The Gaspelin and Luck and the Chang and Egeth studies are not the only ones that have been criticized for using displays that lack salience because they are said to be overly sparse. The same argument has emerged in the literature concerning whether “pop out” is due strictly to stimulus salience or whether it may be modulated by what has occurred on previous trials (a “history” effect). Such effects may be strong when salience is supposedly low (i.e., at small set sizes), and weak when salience is supposedly high and dominates any priming effect from previous trials. One strong piece of evidence supporting this argument is that feature-priming effects, which are robust at small display sizes (e.g., 3 or 4), were reduced or eliminated in a tightly packed 12-item display (Meeter & Olivers, 2005). However, Becker and Ansorge (2013) subsequently performed similar experiments, but used eye tracking instead of manual responses to provide a better measure of early attentional processing. They found that the proportion of first target fixations and the latency of those fixations showed no evidence that priming was eliminated at larger set sizes.

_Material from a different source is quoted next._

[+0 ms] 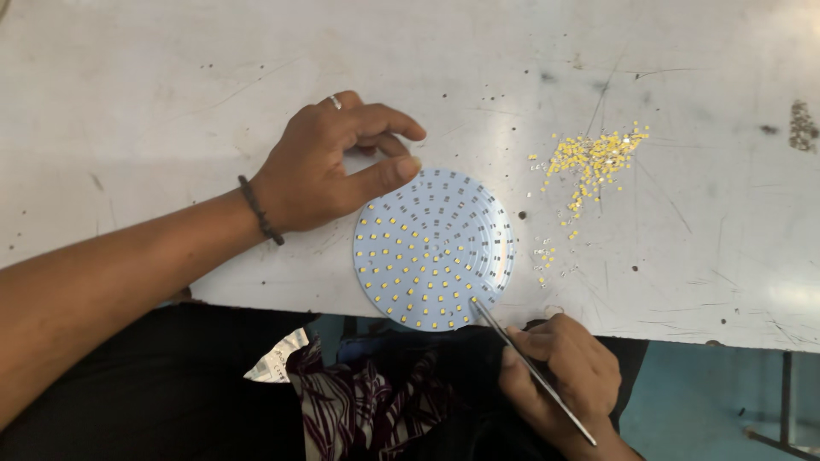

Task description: The person uses tweezers to pick up small yellow LED chips from a pile on the table and places them one by one into designated spots on a circular LED board. The board is held steady with the left hand while the right hand positions each chip.

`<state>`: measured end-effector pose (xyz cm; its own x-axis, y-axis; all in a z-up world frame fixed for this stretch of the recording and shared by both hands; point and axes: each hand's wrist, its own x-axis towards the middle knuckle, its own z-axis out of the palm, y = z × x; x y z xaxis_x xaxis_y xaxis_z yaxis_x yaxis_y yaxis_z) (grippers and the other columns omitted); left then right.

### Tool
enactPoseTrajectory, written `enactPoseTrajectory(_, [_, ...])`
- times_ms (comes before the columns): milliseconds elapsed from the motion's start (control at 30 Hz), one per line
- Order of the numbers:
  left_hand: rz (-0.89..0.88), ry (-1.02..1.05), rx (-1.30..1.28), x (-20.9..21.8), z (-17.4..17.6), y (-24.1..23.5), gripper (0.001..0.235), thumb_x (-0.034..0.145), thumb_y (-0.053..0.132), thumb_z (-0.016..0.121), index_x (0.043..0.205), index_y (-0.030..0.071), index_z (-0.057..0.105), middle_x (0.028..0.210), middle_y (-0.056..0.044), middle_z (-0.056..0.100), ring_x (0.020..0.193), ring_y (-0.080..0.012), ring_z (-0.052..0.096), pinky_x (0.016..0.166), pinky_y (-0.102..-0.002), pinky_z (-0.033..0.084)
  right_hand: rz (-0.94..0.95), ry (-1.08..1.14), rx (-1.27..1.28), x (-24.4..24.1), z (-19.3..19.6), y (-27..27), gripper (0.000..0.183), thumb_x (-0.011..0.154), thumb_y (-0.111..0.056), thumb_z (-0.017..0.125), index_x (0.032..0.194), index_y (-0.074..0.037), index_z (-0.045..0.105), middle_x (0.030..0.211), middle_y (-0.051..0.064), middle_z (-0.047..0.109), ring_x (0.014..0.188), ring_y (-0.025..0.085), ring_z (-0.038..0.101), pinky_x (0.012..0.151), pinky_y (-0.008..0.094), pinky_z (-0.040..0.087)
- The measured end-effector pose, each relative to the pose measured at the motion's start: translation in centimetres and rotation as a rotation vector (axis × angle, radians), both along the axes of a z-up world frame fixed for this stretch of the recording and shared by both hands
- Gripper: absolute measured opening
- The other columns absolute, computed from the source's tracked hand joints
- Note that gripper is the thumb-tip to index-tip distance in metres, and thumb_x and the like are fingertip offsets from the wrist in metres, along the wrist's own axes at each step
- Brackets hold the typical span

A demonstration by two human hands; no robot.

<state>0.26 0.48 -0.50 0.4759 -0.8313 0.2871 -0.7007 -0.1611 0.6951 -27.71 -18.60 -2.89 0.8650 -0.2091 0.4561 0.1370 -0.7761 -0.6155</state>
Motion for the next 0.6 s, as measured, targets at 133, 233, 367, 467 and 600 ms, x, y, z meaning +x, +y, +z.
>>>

It is worth going into a bit more detail about the effects of display size. The broad claim is that saliency of, for example, a red item among green items should increase as the number of green items increases. Why should this be? One reason this might be the case can be traced back to an argument made by Sagi and Julesz (1987). They argued that for a target to be detected preattentively, it must be within some small critical distance of a nontarget, thus creating a local feature gradient. As the number of elements in a display increases, with total area held constant, the probability of a target and a nontarget falling within that critical distance increases. (Sagi and Julesz were concerned with accuracy, not reaction time, but it seems clear enough how this logic can be applied to make predictions about reaction time.) Bacon and Egeth (1991) subjected this argument to a direct test. They independently manipulated display numerosity and target-nontarget separation. Search time was unaffected by separation, but did decrease with numerosity. Why was that? In a subsequent experiment, when grouping among the nontargets was inhibited, it was found that RT no longer decreased with increasing display numerosity. It was concluded that nontarget grouping is a critical factor, and that “salience” (here, the feature gradient created by juxtaposition of a target and one or more nontargets) is not.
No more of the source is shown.